To do. What lines in the data below mention the string "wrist"? Copy them out.
Data: Begin
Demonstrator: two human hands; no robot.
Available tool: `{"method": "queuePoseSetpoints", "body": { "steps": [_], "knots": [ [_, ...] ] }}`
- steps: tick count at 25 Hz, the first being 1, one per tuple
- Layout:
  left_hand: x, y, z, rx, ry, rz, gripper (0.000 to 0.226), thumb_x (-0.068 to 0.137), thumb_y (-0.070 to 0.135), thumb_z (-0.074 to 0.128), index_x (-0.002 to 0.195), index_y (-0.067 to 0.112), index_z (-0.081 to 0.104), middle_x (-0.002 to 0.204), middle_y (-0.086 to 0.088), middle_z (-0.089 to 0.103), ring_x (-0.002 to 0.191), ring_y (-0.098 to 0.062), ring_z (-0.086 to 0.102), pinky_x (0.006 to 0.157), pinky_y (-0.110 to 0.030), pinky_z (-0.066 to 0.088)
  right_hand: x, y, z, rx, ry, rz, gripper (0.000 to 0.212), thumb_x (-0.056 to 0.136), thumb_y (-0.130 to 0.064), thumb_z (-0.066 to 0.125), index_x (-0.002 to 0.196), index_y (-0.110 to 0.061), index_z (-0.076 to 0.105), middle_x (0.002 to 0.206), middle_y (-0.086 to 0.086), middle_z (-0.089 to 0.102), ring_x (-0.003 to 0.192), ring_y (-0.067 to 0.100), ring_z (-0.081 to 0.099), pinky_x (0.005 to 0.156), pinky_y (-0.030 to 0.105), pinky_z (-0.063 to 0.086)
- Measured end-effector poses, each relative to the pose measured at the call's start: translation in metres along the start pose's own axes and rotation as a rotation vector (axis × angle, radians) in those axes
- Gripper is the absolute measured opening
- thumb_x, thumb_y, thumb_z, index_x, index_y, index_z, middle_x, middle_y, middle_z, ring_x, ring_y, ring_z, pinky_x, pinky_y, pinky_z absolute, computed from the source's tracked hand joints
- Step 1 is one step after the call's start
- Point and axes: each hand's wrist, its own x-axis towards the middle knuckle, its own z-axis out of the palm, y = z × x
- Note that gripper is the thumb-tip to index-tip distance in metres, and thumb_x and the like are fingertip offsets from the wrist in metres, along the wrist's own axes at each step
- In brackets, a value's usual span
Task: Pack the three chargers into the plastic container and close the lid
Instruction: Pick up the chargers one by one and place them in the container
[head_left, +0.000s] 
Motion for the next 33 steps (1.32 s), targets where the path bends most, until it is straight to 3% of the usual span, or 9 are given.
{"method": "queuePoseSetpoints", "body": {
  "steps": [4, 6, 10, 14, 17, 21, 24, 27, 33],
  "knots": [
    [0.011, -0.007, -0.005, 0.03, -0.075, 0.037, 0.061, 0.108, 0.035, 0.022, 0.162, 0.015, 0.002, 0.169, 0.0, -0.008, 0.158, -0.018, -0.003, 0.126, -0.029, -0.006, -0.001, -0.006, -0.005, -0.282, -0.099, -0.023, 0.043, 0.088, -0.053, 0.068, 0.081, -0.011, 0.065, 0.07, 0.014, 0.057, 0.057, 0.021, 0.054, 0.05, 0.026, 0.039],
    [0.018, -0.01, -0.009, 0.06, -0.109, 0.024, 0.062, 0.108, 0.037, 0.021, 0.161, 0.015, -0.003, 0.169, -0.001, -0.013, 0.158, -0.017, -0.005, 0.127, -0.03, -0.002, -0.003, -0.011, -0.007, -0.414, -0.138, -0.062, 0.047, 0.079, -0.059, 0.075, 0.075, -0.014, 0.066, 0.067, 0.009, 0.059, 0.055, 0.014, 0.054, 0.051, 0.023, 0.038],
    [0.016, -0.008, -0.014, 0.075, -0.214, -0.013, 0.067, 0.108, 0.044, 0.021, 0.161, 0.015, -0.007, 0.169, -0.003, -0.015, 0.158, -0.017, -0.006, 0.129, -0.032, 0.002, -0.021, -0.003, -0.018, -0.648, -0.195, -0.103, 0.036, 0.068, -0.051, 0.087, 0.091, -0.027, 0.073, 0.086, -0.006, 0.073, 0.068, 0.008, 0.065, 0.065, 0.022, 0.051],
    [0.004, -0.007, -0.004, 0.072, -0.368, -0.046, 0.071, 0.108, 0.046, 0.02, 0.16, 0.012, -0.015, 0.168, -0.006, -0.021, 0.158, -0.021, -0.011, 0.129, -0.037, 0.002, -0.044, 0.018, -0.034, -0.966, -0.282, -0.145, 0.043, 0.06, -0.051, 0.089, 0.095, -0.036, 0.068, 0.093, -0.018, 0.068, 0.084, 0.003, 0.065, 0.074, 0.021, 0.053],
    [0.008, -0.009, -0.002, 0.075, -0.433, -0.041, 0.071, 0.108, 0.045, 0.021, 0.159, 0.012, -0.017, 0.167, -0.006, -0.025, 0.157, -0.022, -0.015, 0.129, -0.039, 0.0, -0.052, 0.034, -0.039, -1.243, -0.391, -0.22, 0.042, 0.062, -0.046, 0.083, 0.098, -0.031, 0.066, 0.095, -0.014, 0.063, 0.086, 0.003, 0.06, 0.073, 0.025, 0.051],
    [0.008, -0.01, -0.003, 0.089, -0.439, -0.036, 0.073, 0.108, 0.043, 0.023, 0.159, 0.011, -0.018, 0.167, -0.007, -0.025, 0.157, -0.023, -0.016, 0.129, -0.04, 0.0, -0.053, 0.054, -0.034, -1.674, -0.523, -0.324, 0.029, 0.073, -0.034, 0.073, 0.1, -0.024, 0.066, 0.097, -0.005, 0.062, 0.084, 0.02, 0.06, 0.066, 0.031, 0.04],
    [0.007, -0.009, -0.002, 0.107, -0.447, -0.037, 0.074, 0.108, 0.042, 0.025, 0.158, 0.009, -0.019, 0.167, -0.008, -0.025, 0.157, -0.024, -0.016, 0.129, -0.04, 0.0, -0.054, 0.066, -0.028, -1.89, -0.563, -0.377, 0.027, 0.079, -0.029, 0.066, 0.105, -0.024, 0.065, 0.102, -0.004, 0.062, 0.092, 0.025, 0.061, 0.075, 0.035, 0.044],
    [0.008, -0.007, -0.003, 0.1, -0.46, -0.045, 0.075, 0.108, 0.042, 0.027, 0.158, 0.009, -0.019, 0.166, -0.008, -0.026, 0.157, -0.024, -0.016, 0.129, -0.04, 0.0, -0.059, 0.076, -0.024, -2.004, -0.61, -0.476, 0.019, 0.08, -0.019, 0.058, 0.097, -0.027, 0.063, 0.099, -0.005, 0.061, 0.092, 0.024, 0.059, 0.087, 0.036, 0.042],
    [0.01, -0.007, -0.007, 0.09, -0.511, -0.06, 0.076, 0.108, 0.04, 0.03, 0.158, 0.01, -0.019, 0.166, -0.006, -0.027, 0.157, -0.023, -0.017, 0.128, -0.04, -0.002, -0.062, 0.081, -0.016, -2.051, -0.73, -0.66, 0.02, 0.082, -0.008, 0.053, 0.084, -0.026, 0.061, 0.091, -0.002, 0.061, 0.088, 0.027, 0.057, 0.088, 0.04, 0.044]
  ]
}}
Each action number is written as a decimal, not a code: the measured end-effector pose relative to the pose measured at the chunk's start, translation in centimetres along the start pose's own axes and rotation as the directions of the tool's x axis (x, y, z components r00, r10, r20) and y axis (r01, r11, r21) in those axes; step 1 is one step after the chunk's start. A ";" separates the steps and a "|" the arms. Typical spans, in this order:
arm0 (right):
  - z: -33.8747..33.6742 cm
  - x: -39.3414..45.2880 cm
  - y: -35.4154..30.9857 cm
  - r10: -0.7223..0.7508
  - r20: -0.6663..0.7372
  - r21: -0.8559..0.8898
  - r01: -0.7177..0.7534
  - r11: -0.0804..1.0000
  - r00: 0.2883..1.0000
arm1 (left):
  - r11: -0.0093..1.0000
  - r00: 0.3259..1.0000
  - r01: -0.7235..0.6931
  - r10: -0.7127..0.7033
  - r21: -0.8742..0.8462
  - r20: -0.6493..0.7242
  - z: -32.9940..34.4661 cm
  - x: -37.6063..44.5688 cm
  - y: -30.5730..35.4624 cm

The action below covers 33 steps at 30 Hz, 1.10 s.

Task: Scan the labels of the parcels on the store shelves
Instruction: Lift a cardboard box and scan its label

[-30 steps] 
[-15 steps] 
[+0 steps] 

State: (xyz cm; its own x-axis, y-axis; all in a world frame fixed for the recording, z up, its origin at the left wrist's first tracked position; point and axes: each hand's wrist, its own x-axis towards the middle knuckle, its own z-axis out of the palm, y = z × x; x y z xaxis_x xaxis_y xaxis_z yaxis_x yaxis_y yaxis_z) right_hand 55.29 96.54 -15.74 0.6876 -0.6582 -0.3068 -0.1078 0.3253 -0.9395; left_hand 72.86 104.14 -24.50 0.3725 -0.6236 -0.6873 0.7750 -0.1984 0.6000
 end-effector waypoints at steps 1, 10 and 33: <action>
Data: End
Written response.
- Point and axes: each hand's wrist, its own x-axis towards the middle knuckle, its own z-axis out of the palm, y = z × x
- Note that gripper is the thumb-tip to index-tip distance in metres, and thumb_x and the like are fingertip offsets from the wrist in metres, along the wrist's own axes at each step
State: (xyz cm; its own x-axis, y-axis; all in a world frame fixed for the recording, z up, its origin at the left wrist's first tracked position; point and axes: each hand's wrist, its own x-axis towards the middle knuckle, its own z-axis out of the palm, y = z × x; x y z xaxis_x xaxis_y xaxis_z yaxis_x yaxis_y yaxis_z) right_hand 55.29 96.54 -15.74 0.6876 -0.6582 -0.3068 -0.1078 0.3253 -0.9395; left_hand 72.86 104.14 -24.50 0.3725 -0.6236 -0.6873 0.7750 -0.1984 0.6000

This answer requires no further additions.